> [To do]
Pictures stay out of the copy. Retype exactly, and only, the lines from the one containing "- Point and" through the end of the listing below.
[Collected material]
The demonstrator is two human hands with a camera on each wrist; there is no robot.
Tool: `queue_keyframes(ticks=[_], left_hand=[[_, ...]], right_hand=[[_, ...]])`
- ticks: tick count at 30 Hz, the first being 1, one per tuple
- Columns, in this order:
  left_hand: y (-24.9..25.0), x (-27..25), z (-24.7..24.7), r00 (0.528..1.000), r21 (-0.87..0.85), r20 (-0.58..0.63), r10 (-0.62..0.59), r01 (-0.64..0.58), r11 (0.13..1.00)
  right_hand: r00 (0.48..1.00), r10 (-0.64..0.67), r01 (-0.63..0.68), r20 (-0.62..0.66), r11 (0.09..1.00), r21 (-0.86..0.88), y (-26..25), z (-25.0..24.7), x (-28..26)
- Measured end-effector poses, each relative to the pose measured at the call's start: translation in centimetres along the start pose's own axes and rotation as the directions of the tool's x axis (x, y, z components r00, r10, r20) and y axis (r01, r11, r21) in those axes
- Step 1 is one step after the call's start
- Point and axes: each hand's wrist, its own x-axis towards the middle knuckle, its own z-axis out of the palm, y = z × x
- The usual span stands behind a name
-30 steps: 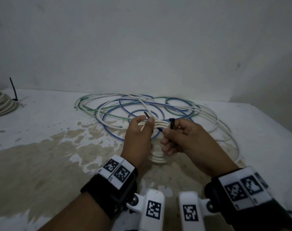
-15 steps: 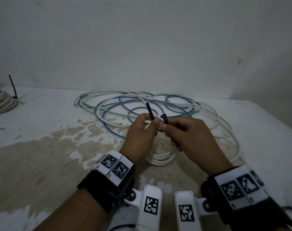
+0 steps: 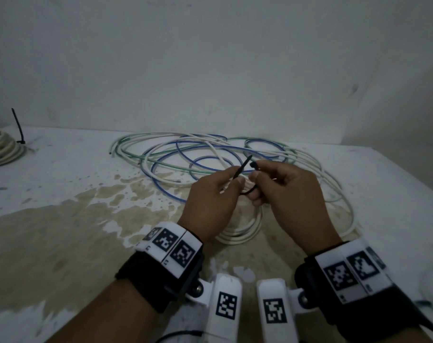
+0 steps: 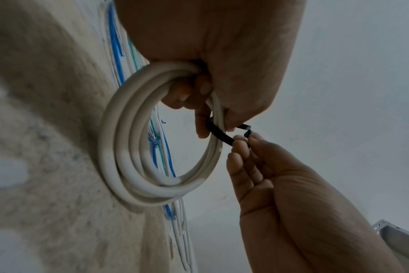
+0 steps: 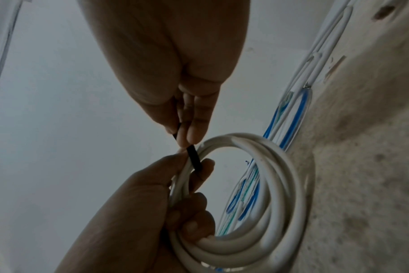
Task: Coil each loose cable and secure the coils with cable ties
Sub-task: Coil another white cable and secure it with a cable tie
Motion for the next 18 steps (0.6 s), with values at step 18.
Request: queue_keyframes(ticks=[18], left_hand=[[0.30, -0.35, 0.03, 1.000, -0.033, -0.013, 0.016, -0.016, 0.999]], right_hand=[[0.993, -0.095, 0.090, -0.066, 0.993, -0.071, 0.02, -0.17, -0.04]])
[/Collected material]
> [Response below]
- Point and axes: each hand's wrist, its own x-axis towards the middle knuckle, its own z-axis out of the palm, y = z × x
- The usual span stands behind a name
-30 steps: 
-15 steps: 
+0 steps: 
+0 steps: 
+0 steps: 
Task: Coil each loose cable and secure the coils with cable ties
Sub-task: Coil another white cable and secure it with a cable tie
Motion for the next 18 steps (0.6 s), with values at step 18.
Request: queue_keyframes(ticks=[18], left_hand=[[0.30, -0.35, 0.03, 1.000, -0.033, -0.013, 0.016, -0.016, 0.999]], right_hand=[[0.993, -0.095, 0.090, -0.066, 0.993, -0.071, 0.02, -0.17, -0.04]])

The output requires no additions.